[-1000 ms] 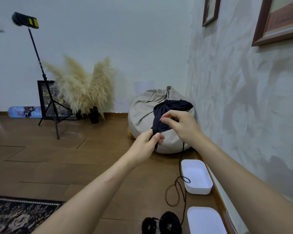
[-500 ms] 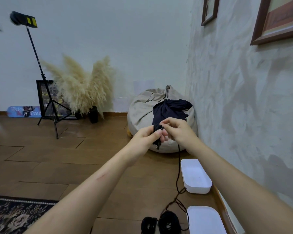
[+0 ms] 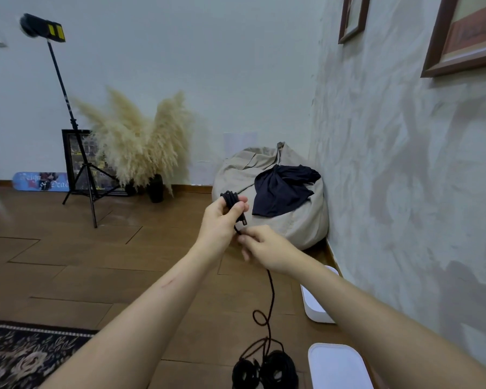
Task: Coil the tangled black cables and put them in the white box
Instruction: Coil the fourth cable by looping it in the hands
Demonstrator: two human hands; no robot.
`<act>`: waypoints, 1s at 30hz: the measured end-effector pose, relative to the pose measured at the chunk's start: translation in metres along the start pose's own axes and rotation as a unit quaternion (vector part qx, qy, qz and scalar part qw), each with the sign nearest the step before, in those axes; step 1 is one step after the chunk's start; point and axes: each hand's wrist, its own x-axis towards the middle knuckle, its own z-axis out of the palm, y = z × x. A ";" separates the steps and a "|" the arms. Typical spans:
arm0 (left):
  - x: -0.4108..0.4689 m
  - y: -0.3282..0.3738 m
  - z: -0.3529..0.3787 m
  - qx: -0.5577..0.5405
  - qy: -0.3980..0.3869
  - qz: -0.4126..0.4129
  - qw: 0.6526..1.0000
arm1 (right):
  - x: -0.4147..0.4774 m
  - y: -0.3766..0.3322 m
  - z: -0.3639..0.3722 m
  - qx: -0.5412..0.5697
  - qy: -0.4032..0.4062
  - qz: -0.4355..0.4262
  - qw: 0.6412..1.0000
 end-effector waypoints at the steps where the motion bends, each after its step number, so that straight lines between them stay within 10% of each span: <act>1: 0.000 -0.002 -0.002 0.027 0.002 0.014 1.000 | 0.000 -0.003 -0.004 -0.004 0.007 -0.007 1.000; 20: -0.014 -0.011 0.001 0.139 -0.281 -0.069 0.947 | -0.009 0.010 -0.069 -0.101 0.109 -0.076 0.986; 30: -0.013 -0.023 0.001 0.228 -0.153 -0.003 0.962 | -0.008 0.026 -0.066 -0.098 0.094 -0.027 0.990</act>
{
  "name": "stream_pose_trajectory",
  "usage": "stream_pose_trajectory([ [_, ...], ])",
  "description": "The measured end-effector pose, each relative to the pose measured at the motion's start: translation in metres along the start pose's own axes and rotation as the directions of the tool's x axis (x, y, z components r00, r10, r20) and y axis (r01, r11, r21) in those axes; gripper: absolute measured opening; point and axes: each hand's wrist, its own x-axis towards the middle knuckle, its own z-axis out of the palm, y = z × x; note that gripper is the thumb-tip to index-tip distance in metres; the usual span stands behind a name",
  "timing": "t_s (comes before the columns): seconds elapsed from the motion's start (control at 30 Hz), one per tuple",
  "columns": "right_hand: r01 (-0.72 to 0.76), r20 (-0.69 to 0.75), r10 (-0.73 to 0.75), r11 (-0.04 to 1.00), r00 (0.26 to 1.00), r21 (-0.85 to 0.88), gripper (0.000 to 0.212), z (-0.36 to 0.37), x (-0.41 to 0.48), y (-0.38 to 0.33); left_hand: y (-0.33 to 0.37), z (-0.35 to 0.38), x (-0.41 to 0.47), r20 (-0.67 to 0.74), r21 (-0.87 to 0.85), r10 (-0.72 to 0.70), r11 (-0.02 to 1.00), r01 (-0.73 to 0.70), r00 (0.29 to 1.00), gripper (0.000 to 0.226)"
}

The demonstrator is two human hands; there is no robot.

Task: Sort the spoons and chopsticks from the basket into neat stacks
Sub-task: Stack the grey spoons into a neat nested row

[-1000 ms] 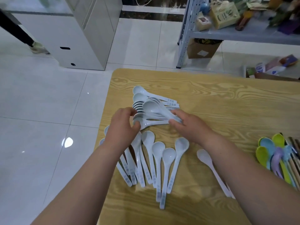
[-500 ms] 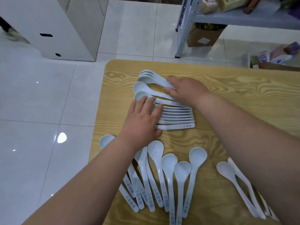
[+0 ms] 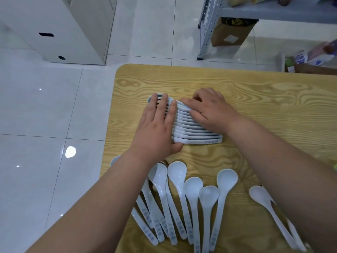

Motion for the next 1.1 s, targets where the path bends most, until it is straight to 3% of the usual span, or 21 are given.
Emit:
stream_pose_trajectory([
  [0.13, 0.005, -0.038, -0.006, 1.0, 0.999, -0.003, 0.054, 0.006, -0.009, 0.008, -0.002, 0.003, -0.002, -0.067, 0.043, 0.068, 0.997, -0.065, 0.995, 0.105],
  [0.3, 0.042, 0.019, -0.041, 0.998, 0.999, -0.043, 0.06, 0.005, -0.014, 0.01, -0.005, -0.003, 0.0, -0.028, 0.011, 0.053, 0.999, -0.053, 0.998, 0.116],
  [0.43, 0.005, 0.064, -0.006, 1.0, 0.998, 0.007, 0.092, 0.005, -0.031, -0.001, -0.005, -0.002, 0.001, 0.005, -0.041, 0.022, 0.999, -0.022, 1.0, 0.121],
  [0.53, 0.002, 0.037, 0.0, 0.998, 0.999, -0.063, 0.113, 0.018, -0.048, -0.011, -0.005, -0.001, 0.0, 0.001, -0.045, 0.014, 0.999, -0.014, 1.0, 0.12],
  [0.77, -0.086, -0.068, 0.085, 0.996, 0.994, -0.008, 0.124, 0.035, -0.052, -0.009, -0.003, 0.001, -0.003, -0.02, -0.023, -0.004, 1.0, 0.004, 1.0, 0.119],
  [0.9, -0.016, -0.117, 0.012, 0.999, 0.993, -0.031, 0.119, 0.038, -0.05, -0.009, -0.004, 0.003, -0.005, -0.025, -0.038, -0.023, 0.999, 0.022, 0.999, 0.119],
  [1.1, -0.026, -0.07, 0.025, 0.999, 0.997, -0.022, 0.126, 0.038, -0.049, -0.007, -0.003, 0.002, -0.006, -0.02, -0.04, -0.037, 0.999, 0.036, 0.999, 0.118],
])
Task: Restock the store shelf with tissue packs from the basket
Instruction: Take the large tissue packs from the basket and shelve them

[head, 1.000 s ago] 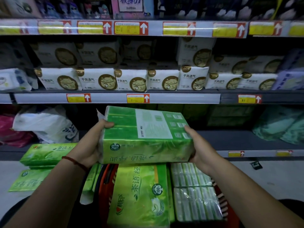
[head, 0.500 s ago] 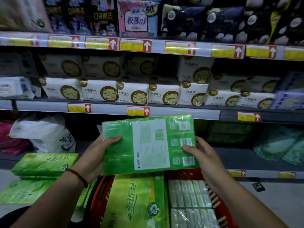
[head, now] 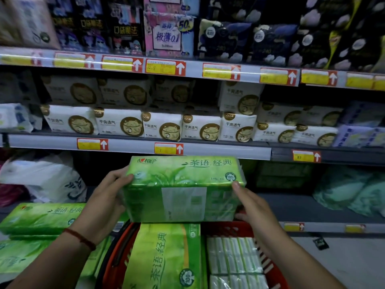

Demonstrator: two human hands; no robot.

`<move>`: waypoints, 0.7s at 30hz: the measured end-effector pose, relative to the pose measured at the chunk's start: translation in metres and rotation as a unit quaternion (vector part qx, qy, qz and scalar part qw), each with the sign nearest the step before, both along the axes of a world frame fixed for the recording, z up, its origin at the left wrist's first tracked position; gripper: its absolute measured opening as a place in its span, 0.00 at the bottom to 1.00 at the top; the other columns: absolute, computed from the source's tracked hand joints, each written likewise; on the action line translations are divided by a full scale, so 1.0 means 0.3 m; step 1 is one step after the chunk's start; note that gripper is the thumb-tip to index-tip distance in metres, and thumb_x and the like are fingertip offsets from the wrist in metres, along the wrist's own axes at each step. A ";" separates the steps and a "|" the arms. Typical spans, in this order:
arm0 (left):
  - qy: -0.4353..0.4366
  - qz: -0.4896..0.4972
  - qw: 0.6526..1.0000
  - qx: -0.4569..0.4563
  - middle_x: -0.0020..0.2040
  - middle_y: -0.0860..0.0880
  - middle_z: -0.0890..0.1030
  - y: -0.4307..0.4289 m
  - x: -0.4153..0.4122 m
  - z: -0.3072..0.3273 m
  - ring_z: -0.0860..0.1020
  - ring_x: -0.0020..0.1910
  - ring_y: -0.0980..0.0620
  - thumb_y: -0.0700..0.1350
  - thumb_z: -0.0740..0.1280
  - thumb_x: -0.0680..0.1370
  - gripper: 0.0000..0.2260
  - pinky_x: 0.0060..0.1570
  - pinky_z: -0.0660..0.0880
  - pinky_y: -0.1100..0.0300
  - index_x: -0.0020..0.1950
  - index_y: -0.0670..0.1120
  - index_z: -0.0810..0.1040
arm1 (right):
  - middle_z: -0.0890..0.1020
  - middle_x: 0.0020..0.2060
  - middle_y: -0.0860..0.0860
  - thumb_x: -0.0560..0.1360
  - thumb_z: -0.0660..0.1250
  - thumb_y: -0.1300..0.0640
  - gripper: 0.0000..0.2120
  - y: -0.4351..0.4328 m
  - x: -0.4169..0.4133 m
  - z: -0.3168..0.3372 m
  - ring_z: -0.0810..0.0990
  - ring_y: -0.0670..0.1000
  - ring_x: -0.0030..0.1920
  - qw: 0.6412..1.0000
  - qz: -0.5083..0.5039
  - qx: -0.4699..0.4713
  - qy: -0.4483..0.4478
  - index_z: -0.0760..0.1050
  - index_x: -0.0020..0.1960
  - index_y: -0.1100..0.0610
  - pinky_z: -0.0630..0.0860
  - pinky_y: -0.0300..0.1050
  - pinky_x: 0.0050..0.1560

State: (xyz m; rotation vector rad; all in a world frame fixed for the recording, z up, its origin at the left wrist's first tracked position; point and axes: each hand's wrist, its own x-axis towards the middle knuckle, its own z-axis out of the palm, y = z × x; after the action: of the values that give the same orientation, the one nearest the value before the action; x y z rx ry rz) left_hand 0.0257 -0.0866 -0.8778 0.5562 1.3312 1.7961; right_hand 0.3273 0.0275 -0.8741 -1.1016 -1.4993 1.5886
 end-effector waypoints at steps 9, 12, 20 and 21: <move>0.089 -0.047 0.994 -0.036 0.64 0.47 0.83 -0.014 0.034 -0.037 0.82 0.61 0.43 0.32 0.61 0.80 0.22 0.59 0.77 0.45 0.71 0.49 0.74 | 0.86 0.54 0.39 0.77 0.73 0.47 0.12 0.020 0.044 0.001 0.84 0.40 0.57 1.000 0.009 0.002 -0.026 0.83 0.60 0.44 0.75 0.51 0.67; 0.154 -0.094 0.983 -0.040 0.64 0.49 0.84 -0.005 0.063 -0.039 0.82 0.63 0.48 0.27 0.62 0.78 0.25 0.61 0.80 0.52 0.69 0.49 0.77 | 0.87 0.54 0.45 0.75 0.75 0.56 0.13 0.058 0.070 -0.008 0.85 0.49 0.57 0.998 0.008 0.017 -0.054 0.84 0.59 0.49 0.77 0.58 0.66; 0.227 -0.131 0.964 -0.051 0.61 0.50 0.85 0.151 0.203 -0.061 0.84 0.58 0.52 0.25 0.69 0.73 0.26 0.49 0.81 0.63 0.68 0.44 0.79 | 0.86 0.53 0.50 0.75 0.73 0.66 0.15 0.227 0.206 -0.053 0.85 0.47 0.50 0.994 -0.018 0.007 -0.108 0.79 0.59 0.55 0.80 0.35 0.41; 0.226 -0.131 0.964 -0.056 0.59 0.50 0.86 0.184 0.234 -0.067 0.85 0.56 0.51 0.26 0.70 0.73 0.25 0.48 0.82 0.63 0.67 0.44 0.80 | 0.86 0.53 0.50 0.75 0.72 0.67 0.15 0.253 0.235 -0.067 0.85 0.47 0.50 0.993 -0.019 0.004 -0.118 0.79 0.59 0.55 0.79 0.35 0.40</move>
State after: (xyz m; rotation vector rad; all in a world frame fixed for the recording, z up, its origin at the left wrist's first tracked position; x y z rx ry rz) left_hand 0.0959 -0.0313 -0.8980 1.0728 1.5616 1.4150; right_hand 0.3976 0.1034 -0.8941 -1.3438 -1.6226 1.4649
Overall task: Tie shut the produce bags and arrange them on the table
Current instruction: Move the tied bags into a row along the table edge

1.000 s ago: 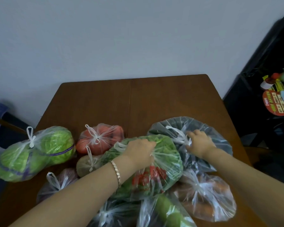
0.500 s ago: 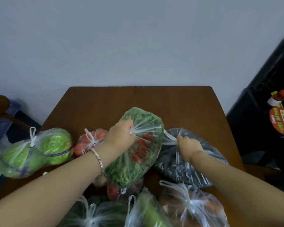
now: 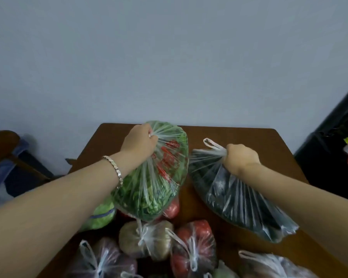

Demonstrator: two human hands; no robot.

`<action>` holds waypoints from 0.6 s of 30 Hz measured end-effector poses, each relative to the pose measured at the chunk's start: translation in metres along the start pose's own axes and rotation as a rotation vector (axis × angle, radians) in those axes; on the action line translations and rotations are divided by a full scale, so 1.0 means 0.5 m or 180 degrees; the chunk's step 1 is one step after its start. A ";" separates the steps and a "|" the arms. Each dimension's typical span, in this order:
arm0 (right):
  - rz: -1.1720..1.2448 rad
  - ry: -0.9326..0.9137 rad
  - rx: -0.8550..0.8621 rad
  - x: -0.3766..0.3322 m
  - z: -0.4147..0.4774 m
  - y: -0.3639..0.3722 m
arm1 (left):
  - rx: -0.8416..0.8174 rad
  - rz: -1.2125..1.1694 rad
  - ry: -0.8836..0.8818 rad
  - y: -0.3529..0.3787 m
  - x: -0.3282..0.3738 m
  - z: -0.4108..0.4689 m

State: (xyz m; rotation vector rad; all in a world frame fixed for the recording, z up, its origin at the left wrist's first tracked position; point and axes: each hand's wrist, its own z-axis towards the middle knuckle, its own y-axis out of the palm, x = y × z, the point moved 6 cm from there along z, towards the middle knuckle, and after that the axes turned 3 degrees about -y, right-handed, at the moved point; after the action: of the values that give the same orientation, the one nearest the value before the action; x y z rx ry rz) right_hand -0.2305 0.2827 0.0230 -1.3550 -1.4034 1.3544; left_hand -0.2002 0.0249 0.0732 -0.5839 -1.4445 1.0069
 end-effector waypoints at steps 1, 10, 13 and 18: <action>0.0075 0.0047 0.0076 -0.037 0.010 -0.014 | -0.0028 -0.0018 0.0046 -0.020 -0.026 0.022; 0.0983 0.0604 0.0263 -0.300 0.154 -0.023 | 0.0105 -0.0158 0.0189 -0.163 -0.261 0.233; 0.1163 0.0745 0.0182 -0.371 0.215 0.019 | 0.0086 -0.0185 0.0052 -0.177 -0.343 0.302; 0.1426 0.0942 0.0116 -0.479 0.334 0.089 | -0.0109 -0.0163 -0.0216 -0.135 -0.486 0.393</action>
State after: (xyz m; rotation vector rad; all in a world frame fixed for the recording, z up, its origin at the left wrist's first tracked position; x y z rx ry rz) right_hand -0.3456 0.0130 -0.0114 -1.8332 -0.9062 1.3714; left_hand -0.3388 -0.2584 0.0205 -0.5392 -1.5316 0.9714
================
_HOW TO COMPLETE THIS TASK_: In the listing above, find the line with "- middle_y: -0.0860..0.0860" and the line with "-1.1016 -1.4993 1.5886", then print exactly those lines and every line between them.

_EXPECTED ANSWER_:
  - middle_y: -0.0860..0.0860
  - thumb_x: -0.0560..0.1360
  - thumb_z: -0.0660..0.1250
  - thumb_y: -0.1300..0.0640
  - gripper: 0.0000..0.2120
  - y: -0.4351..0.4328 m
  - x: -0.4169..0.4133 m
  - z: -0.3168..0.3372 m
  - ring_z: -0.0810..0.0990
  - ring_y: -0.0670..0.1000
  - ring_x: -0.0030..0.1920
  - qw: 0.6412..1.0000
  - qz: -0.5083..0.5039
  - qx: -0.4699..0.4713
  - qy: -0.4483..0.4478
  - index_z: -0.0760..0.1050
  - index_x: -0.0020..0.1960
  - index_y: -0.1100..0.0610
  - pinky_z: -0.0630..0.0860
  - pinky_y: -0.0300..0.1050
  - pinky_x: 0.0050..0.1560

State: (xyz m; rotation vector rad; all in a world frame fixed for the recording, z up, its origin at the left wrist's first tracked position; point and axes: each hand's wrist, its own x-axis towards the middle knuckle, its own z-axis out of the palm, y = z × x; after the action: of the values that give the same orientation, the one nearest the value before the action; x y z rx ry rz) left_hand 0.0257 -0.0866 -0.8778 0.5562 1.3312 1.7961; right_hand 0.3273 0.0275 -0.8741 -1.1016 -1.4993 1.5886

The response to this exercise is now complete.